--- SUPPLIED DATA ---

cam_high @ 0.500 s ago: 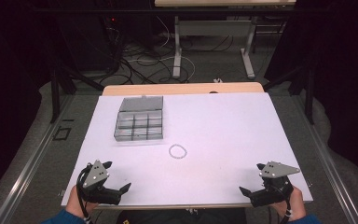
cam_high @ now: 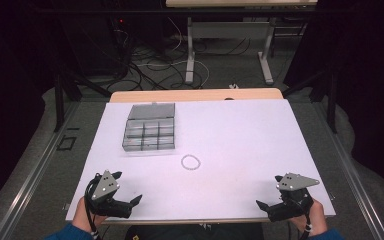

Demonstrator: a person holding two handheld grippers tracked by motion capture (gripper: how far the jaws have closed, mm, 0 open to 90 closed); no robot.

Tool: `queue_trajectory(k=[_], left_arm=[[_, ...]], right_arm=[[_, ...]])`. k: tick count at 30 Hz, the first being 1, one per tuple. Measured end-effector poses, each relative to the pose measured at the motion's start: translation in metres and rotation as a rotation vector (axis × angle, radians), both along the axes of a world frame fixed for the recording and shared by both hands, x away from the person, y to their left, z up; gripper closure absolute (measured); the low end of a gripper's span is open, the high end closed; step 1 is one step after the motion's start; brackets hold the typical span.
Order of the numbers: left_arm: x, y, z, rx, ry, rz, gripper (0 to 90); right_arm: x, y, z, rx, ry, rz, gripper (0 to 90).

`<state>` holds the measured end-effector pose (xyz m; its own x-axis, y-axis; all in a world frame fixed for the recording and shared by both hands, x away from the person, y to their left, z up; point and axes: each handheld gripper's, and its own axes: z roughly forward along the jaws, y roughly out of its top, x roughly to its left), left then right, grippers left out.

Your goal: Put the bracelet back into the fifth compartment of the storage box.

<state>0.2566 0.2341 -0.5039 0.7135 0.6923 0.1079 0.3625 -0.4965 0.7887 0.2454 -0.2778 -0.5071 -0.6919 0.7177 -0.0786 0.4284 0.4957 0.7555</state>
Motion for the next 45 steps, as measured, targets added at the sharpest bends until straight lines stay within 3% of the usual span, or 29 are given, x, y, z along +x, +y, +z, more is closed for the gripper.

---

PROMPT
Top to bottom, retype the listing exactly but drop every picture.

REPLY TO THE TASK
cam_high @ 0.500 s ago: 
cam_high @ now: 

Demonstrator: a person holding two handheld grippers tracked by motion capture (gripper: how far the jaws have closed, mm, 0 open to 90 closed); no robot.

Tool: `queue_trajectory(k=[_], left_arm=[[_, ...]], right_arm=[[_, ...]])`. k: tick count at 30 Hz, the first being 1, one per tuple. Measured end-effector poses, each relative to the pose measured at the motion's start: translation in metres and rotation as a rotation vector (axis × angle, radians), both along the axes of a world frame fixed for the recording and shared by both hands, x away from the person, y to their left, z up; gripper closure absolute (measured); the low end of a gripper's span is open, the high end closed; step 1 is one step after the motion's start; brackets hold the typical span.
Order of the numbers: left_arm: x, y, z, rx, ry, rz, gripper (0 to 90); right_arm: x, y, z, rx, ry, rz, gripper (0 to 90).

`<state>` holds the measured end-effector pose (xyz m; its own x-axis, y-axis; all in a world frame fixed for the recording and shared by both hands, x away from the person, y to their left, z up; point and axes: each handheld gripper's, and its own axes: z roughly forward along the jaws, y roughly out of its top, x roughly to its left), left then right, grippers left out.

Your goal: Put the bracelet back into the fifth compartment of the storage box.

<state>0.2566 0.2341 -0.5039 0.7135 0.6923 0.1079 0.3625 -0.4965 0.7887 0.2454 -0.2778 -0.5071 -0.6919 0.7177 -0.0786 0.4284 0.4957 0.7555</state>
Motion for the next 45 steps, as measured, targets added at the sharpest bends until straight lines stay within 3% of the usual span, or 29 are given, x, y, z along +x, +y, +z, more is closed for the gripper.

What precedes this is the full answer.